"The gunman parked his black Honda directly south of the White House, in the dark of a November night, in a closed lane of Constitution Avenue.
He pointed his semiautomatic rifle out of the passenger window, aimed directly at the home of the president of the United States, and pulled the trigger.
A bullet smashed a window on the second floor, just steps from the first family’s formal living room.
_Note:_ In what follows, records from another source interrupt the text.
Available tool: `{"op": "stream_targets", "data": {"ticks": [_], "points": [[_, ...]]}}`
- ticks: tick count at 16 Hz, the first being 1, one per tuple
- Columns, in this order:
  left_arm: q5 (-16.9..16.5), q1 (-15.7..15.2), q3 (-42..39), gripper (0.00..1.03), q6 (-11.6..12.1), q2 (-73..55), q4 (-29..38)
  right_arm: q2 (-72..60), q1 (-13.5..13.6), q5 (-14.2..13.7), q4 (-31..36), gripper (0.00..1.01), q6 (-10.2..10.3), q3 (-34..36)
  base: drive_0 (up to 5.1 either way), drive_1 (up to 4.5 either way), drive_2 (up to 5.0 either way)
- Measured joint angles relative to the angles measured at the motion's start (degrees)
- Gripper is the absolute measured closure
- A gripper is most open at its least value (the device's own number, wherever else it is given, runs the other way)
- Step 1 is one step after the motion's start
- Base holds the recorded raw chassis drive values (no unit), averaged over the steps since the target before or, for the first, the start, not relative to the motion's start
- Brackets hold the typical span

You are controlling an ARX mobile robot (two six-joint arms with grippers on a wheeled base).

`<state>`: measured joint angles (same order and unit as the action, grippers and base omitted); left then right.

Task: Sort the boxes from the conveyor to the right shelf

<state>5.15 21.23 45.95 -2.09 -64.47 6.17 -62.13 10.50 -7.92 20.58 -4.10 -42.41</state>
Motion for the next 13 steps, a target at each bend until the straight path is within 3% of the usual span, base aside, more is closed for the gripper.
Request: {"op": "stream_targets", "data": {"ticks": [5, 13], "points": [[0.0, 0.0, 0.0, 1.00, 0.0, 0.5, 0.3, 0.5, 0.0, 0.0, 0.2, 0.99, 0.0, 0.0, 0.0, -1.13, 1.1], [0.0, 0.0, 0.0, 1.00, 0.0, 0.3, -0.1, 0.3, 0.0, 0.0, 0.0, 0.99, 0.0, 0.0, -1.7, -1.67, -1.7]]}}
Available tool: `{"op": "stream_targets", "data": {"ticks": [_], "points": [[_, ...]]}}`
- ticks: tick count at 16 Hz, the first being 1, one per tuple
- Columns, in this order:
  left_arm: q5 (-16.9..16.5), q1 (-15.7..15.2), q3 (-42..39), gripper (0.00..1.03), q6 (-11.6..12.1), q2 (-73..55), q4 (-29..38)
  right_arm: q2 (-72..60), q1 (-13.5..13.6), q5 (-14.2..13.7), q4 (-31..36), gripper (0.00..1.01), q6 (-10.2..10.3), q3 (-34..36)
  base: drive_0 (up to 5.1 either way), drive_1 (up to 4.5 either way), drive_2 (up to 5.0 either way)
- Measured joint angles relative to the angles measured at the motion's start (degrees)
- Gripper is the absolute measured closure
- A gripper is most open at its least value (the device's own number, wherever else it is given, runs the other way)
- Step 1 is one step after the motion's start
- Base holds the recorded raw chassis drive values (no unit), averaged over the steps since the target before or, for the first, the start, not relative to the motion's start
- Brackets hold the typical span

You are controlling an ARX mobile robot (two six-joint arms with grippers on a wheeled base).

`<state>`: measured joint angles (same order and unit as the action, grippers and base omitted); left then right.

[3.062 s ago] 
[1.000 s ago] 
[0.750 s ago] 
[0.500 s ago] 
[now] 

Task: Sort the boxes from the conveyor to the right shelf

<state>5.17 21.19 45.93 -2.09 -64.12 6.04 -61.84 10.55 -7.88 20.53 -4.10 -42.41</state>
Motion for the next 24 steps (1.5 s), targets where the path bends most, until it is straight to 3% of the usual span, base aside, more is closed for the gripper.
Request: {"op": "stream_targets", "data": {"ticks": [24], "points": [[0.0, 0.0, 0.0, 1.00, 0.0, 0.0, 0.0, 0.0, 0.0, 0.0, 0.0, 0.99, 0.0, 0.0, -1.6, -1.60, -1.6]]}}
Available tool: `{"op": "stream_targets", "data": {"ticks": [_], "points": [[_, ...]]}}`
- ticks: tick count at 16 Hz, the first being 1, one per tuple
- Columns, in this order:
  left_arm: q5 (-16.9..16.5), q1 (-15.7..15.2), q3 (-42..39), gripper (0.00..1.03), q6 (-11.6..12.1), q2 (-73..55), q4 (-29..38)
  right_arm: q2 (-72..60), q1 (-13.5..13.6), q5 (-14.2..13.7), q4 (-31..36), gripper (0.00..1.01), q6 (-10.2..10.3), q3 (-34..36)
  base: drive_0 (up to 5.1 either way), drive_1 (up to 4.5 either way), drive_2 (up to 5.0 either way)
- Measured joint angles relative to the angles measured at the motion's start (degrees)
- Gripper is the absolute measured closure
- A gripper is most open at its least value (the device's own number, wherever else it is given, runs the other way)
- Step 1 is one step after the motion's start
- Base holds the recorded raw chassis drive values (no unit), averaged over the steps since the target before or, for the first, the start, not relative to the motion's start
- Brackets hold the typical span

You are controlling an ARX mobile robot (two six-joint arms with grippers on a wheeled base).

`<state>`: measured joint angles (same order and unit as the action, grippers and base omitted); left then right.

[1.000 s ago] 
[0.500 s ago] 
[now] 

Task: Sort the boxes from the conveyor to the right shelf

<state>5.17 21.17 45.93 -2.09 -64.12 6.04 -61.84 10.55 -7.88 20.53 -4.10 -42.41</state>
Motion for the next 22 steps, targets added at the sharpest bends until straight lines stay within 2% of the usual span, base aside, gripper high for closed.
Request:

Another lodged in a window frame, and more pinged off the roof, sending bits of wood and concrete to the ground.
At least seven bullets struck the upstairs residence of the White House, flying some 700 yards across the South Lawn.
.....Snipers on the roof, standing just 20 feet from where one bullet struck, scanned the South Lawn through their rifle scopes for signs of an attack.
With little camera surveillance on the White House perimeter, it was up to the Secret Service officers on duty to figure out what was going on.
Then came an order that surprised some of the officers.
“No shots have been fired. . . . Stand down,” a supervisor called over his radio.
He said the noise was the backfire from a nearby construction vehicle."
....By the end of that Friday night, the agency had confirmed a shooting had occurred but wrongly insisted the gunfire was never aimed at the White House.
Instead, Secret Service supervisors theorized, gang members in separate cars got in a gunfight near the White House’s front lawn — an unlikely scenario in a relatively quiet, touristy part of the nation’s capital.
It took the Secret Service four days to realize that shots had hit the White House residence, a discovery that came about only because a housekeeper noticed broken glass and a chunk of cement on the floor.